Art school in New York City

The Frank Sinatra School of the Arts (FSSA) is an arts high school in Astoria, Queens, and it is affiliated with the New York City Department of Education. The school, founded by Tony Bennett, is a major arts high school in New York City offering high school diplomas in six arts majors including fine art, dance, vocal and instrumental music, drama, and film. Each studio has its own dedicated teachers, classrooms, ensembles, and performances/exhibitions where students may showcase their work to the public. All students must audition for admission. Students in every Studio/Major are also allowed to audition for the Musical Theatre elective class, which in the past has put on performances such as The King and I, Anything Goes, Titanic: The Musical, The Secret Garden, Carousel, Footloose the musical, Little Shop of Horrors, Jonathan Larson's RENT, Aida, The Music Man, Ragtime, The Phantom of the Opera, Hairspray, and Sweeney Todd: The Demon Barber of Fleet Street. Students can also apply for the Stage Craft class as an elective in their class schedule that teaches the students to work as a crew member for various shows throughout the season, including roles such as PSM, ASM, LBO, A1 (etc.)
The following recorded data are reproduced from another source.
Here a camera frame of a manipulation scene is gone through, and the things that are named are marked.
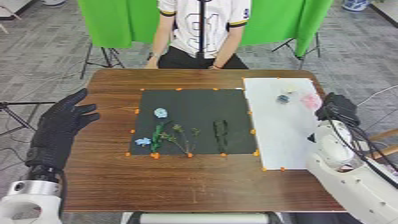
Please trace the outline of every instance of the green leaf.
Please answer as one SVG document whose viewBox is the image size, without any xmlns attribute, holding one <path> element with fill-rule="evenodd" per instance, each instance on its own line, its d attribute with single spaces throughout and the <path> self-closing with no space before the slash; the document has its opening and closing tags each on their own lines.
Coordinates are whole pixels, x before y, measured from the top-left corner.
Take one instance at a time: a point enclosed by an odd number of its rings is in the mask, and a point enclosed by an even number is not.
<svg viewBox="0 0 398 224">
<path fill-rule="evenodd" d="M 168 138 L 168 134 L 163 132 L 161 134 L 159 134 L 159 139 L 166 139 Z"/>
<path fill-rule="evenodd" d="M 172 130 L 179 133 L 182 133 L 182 126 L 179 124 L 173 124 Z"/>
<path fill-rule="evenodd" d="M 200 130 L 197 128 L 191 128 L 191 136 L 197 137 L 200 135 Z"/>
</svg>

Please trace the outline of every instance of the hand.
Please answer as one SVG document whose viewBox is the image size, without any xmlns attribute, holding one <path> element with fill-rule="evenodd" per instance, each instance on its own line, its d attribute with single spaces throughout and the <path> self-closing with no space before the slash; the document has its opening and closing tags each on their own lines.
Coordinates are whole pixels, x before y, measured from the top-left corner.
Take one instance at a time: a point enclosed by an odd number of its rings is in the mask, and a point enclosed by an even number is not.
<svg viewBox="0 0 398 224">
<path fill-rule="evenodd" d="M 147 61 L 145 69 L 157 69 L 157 59 L 154 57 Z"/>
<path fill-rule="evenodd" d="M 211 69 L 211 70 L 220 70 L 221 68 L 220 68 L 218 66 L 211 65 L 211 66 L 207 67 L 207 69 Z"/>
<path fill-rule="evenodd" d="M 40 116 L 26 166 L 44 165 L 58 170 L 65 167 L 74 136 L 90 122 L 99 119 L 97 113 L 88 114 L 95 110 L 95 105 L 76 106 L 85 96 L 86 89 L 81 89 L 60 100 Z"/>
</svg>

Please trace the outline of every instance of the plant stem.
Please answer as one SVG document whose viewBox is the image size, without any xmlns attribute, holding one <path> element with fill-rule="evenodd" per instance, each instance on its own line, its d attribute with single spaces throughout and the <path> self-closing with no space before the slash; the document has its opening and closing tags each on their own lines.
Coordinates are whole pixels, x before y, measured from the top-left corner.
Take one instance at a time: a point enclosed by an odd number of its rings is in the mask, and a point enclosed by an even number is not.
<svg viewBox="0 0 398 224">
<path fill-rule="evenodd" d="M 177 146 L 177 148 L 181 149 L 182 153 L 188 154 L 188 152 L 184 152 L 181 145 L 177 144 L 177 142 L 172 142 Z"/>
<path fill-rule="evenodd" d="M 182 141 L 184 141 L 184 149 L 186 149 L 186 153 L 189 152 L 189 141 L 186 139 L 184 133 L 181 132 L 181 136 L 182 136 Z"/>
</svg>

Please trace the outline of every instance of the light stand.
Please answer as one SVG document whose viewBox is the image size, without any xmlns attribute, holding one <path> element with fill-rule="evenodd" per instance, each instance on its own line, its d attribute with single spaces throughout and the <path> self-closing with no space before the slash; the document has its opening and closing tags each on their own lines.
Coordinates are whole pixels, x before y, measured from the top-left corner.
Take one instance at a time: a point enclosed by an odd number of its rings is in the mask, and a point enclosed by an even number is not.
<svg viewBox="0 0 398 224">
<path fill-rule="evenodd" d="M 35 131 L 35 128 L 30 125 L 30 121 L 33 119 L 33 115 L 38 109 L 38 106 L 44 104 L 54 104 L 54 102 L 19 102 L 19 103 L 8 103 L 8 102 L 0 102 L 0 112 L 3 111 L 8 116 L 12 117 L 12 119 L 15 120 L 15 122 L 19 123 L 19 127 L 12 128 L 10 130 L 6 130 L 3 133 L 0 133 L 0 137 L 10 133 L 14 133 L 17 130 L 21 130 L 22 128 L 30 129 L 31 131 Z M 8 109 L 8 106 L 22 106 L 22 105 L 35 105 L 33 107 L 33 111 L 28 115 L 28 119 L 26 121 L 22 120 L 22 118 L 17 116 L 17 114 L 14 113 L 14 111 Z"/>
<path fill-rule="evenodd" d="M 294 55 L 294 50 L 292 50 L 292 48 L 291 48 L 291 46 L 289 46 L 289 42 L 291 42 L 292 40 L 294 40 L 294 38 L 291 38 L 291 39 L 282 43 L 282 45 L 271 50 L 271 53 L 273 53 L 273 52 L 285 46 L 285 47 L 289 48 L 289 50 L 291 50 L 292 55 Z M 316 46 L 314 46 L 312 50 L 305 51 L 305 54 L 303 54 L 301 57 L 296 57 L 296 56 L 294 56 L 294 58 L 300 60 L 298 70 L 301 70 L 303 63 L 305 63 L 305 57 L 307 57 L 307 55 L 312 53 L 314 50 L 316 50 L 316 52 L 317 52 L 317 57 L 321 56 L 321 55 L 319 55 L 319 34 L 317 34 L 317 33 L 314 34 L 314 42 L 316 42 Z"/>
<path fill-rule="evenodd" d="M 83 70 L 81 70 L 79 79 L 83 79 L 86 65 L 97 65 L 102 68 L 113 68 L 117 65 L 120 65 L 120 67 L 124 68 L 124 65 L 122 65 L 120 60 L 118 60 L 118 57 L 117 57 L 118 52 L 117 52 L 117 50 L 113 48 L 108 48 L 108 54 L 106 54 L 106 50 L 101 47 L 101 53 L 102 53 L 102 58 L 104 58 L 104 62 L 106 62 L 104 65 L 88 61 L 90 60 L 90 51 L 92 51 L 92 43 L 90 43 L 90 46 L 88 46 L 88 51 L 86 51 L 86 56 L 85 56 Z"/>
</svg>

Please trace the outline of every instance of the cable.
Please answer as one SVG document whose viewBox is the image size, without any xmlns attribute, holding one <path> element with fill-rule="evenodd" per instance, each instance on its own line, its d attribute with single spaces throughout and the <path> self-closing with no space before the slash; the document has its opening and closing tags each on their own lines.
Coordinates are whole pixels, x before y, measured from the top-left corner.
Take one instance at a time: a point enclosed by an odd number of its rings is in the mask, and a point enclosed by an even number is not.
<svg viewBox="0 0 398 224">
<path fill-rule="evenodd" d="M 10 117 L 8 117 L 6 122 L 5 122 L 5 130 L 6 130 L 6 131 L 10 130 L 10 129 L 8 129 L 8 121 L 10 121 Z M 15 142 L 19 142 L 19 143 L 22 143 L 22 144 L 28 144 L 28 143 L 30 143 L 30 141 L 24 142 L 24 141 L 17 140 L 17 139 L 14 138 L 12 133 L 8 133 L 8 138 L 10 138 L 12 141 L 15 141 Z"/>
<path fill-rule="evenodd" d="M 14 152 L 14 155 L 15 155 L 19 161 L 24 162 L 24 159 L 21 158 L 21 156 L 19 156 L 15 150 L 14 150 L 12 148 L 3 148 L 3 149 L 0 149 L 0 152 L 5 151 L 5 150 L 10 150 L 10 151 Z"/>
<path fill-rule="evenodd" d="M 19 164 L 22 164 L 22 162 L 17 162 L 17 163 L 14 163 L 12 165 L 5 166 L 5 167 L 0 169 L 0 172 L 3 172 L 12 166 L 15 166 L 15 165 L 19 165 Z"/>
<path fill-rule="evenodd" d="M 369 125 L 369 127 L 364 129 L 364 131 L 367 131 L 374 125 L 383 121 L 383 119 L 388 117 L 388 115 L 398 111 L 398 108 L 388 112 L 388 114 L 381 117 L 381 119 L 378 119 L 378 121 Z"/>
<path fill-rule="evenodd" d="M 383 172 L 378 170 L 378 168 L 374 167 L 374 165 L 372 165 L 371 162 L 367 161 L 365 156 L 358 154 L 358 152 L 356 152 L 355 149 L 351 148 L 351 145 L 346 143 L 346 141 L 344 141 L 344 139 L 342 139 L 342 137 L 340 137 L 337 128 L 335 128 L 335 126 L 333 126 L 332 119 L 330 119 L 330 116 L 328 116 L 328 112 L 326 112 L 324 107 L 323 107 L 323 112 L 324 112 L 326 120 L 328 120 L 328 123 L 330 123 L 330 126 L 332 126 L 333 133 L 335 133 L 335 135 L 337 135 L 337 137 L 339 137 L 339 140 L 342 141 L 346 147 L 349 148 L 351 152 L 353 152 L 355 155 L 358 156 L 362 162 L 364 162 L 365 165 L 369 166 L 371 170 L 374 171 L 374 173 L 378 174 L 378 176 L 381 177 L 381 179 L 388 182 L 388 184 L 392 185 L 392 187 L 398 189 L 398 183 L 396 183 L 394 180 L 388 178 L 388 176 L 383 174 Z"/>
<path fill-rule="evenodd" d="M 381 153 L 380 149 L 376 148 L 372 142 L 371 142 L 369 139 L 365 138 L 365 133 L 364 133 L 364 131 L 362 131 L 358 128 L 353 129 L 353 131 L 355 131 L 356 134 L 362 136 L 364 141 L 365 141 L 365 143 L 367 143 L 367 145 L 369 145 L 369 148 L 372 148 L 372 151 L 376 151 L 376 153 L 380 154 L 380 156 L 381 156 L 381 158 L 383 158 L 383 161 L 387 162 L 387 164 L 390 165 L 394 171 L 398 172 L 396 165 L 394 165 L 394 163 L 388 161 L 387 156 L 383 155 L 383 153 Z"/>
<path fill-rule="evenodd" d="M 390 89 L 394 89 L 398 87 L 398 85 L 390 86 L 387 89 L 383 89 L 381 91 L 378 91 L 367 98 L 365 100 L 356 104 L 356 106 L 360 106 L 364 103 L 367 103 L 367 101 L 371 100 L 371 98 L 381 94 L 385 91 L 388 91 Z"/>
</svg>
The school has an enrollment of approximately 853 students; the student to teacher ratio is 18:1. In comparison to New York City public high schools, this school holds one of the highest graduation rates in the district. In 2009, 96% of the senior class graduated with 97% enrolled for college. The class of 2009 additionally completed 17,000 hours of community service while at FSSA. The class of 2013 completed 20,000 hours of community service and its members, as a whole, were granted approximately $120,000 worth of scholarship money. The school had two students win the Posse Foundation scholarship in the class of 2013.

==History==

The Frank Sinatra School of the Arts, also known as FSSA, was founded in 2001 by singer Tony Bennett along with his wife Susan Benedetto, and is named after the American musician and actor Frank Sinatra. The school was funded through a non-profit organization called Exploring the Arts (ETA). FSSA started out in the DeVry building over at LaGuardia Community College then moved to the C building. It is now located in its own state of the art building near Kaufman Astoria Studios and Museum of the Moving Image.